There was once a dark force called ‘gifted and talented’ education, and it was deemed to be a Good Thing. Children who were thought cleverer than others might be put on a separate table or be given different worksheets so a school could tick a box to say that bright children were catered for; even the ‘child genius’ would have something to do.
To ensure consistency of provision it was then thought to be another Good Thing to appoint a ‘G and T Co-ordinator’ (cue much ‘g and t’ merriment) to liaise with Heads of Subject and to report to SLT about good practice across the school. This model could and does work well in some cases, but much depends on the energy and the time allowance granted to the Coordinator, particularly given the tsunami of data which now washes through schools, awaiting interpretation.
In my book From Able to Remarkable (Crown House, 2019) I argue instead that it is a better fit in many schools for responsibility for stretch and challenge to fall in the remit of the Head of Subject. Having spent 15 years in that role myself I can see the objections, given that just about everything fizzes into a hard-pressed HOS inbox these days, but surely no one is better placed to observe, to track and to improve stretch and challenge within a school. Think of the good HOS in your school: they already know what is being done and what needs to happen, and by when. But, as I was writing the book, another light appeared on a distant horizon. The pale dawn of metacognition.

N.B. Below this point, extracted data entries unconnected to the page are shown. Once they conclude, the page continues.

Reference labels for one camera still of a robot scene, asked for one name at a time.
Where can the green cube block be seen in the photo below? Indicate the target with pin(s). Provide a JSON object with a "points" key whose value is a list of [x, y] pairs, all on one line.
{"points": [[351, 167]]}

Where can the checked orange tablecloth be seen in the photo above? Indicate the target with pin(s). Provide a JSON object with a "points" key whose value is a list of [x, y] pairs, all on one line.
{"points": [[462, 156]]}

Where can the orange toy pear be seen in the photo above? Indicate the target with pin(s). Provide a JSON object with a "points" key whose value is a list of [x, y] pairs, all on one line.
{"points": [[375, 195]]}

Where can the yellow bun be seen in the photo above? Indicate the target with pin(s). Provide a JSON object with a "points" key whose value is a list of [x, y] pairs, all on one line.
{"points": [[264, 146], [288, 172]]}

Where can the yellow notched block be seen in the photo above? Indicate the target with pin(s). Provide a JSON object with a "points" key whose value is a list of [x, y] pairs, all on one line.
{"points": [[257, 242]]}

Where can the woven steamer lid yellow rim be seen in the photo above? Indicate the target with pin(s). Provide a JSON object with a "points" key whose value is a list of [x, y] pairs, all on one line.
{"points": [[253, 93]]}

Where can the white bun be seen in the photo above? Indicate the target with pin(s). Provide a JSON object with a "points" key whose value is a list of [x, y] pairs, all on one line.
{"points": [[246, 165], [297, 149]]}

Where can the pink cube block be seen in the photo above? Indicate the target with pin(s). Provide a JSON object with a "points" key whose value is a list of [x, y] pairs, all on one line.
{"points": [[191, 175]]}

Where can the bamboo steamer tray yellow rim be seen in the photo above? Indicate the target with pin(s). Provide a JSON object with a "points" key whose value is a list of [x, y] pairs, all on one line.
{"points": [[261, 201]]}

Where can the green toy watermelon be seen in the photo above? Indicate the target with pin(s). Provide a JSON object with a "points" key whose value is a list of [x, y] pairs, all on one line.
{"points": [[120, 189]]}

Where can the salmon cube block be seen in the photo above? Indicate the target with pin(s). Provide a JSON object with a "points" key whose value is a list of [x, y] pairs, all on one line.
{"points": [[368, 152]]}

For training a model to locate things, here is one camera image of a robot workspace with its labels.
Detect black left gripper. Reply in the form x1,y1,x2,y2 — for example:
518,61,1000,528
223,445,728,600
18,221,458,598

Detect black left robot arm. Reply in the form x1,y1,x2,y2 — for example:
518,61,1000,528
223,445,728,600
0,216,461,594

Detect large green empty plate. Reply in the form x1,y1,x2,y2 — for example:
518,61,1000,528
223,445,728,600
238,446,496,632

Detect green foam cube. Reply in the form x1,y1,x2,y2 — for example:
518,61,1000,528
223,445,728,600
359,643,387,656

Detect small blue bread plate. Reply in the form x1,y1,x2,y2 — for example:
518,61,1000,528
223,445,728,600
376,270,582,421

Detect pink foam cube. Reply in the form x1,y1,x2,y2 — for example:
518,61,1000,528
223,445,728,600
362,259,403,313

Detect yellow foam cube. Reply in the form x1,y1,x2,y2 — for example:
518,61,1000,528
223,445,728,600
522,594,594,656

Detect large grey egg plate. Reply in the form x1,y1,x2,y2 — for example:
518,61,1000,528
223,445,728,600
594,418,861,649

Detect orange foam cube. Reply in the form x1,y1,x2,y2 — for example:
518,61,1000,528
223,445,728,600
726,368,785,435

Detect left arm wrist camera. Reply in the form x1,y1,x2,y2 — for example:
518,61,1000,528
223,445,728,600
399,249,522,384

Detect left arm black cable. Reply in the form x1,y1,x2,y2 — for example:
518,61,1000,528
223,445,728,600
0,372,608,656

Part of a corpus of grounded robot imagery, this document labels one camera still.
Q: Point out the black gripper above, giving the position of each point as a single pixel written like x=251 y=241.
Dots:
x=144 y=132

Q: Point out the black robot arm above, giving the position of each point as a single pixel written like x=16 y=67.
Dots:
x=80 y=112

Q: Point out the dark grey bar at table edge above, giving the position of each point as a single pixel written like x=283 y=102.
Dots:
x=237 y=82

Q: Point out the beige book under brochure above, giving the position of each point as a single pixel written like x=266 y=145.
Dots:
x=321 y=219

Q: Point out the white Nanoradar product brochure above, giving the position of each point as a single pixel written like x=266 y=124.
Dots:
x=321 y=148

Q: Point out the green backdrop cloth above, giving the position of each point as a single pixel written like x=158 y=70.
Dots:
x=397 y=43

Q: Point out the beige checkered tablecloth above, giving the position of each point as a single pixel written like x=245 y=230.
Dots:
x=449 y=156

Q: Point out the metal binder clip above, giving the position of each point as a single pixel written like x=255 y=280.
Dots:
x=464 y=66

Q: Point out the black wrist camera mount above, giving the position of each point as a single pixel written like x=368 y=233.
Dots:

Who really knows about where they are as learners and how far and how fast they can move forward? Why, our pupils themselves. So, we model, they learn, they teach. Adults learn, students learn, students lead. Asif may be the highest-attaining mathematician in his class, but he is not necessarily the most expert learner. Yolanda listens, reacts, questions, asks Asif and others in her class to make their thought processes visible, does the same herself and explains to Calum…and virtuous mini-circles of Expert Learning are generated with their teacher in consulting, coaching and watchful eye mode.
The beauty of this model is that it does away with a pre-ordained elite of ‘gifted’ pupils in favour of an open-ended model based on endeavour and purposeful practice in becoming an Expert Learner, a potential open to every pupil. Evidence suggests that schools make children more intelligent. This is how. Some pupils may of course start from a higher position and have genetic advantages which everyone can recognise, but that doesn’t make them self-actualised learners. At my school we have pupils on MidYIS (Middle Years Information System) 150. They are literally off the scale. But they are not at all Expert Learners…yet. High Current Attainers are precisely that, not ‘gifted’ per se.
As I was drafting this, Tom Sherrington’s blog appeared: Solve Learning Problems at the Source: start back with what they know and build
It’s not for me to say, but I think that you can read Tom’s blog in parallel with my Expert Learner lens. Whether it’s explaining the workings of the water table or fractions, or practising detailed sketching in Art, when you as a teacher are starting with the expertise in learning about how to learn already in that classroom or lab you are allowing every pupil, not just a genetically-advantaged handful, the opportunity to smash through ‘their’ allotted place on the bell curve.
We are just in the early days of exploring how metacognition really works in our schools, but in daily classroom practice the prospect of opening up the potential of every pupil, regardless of label or data or background is enticing and exciting. Labels matter, but learning trumps labels, and Expert Learning trumps pedagogies based on outdated notions of gifted provision. That would be a Very Good Thing Indeed for our schools in the 2020s.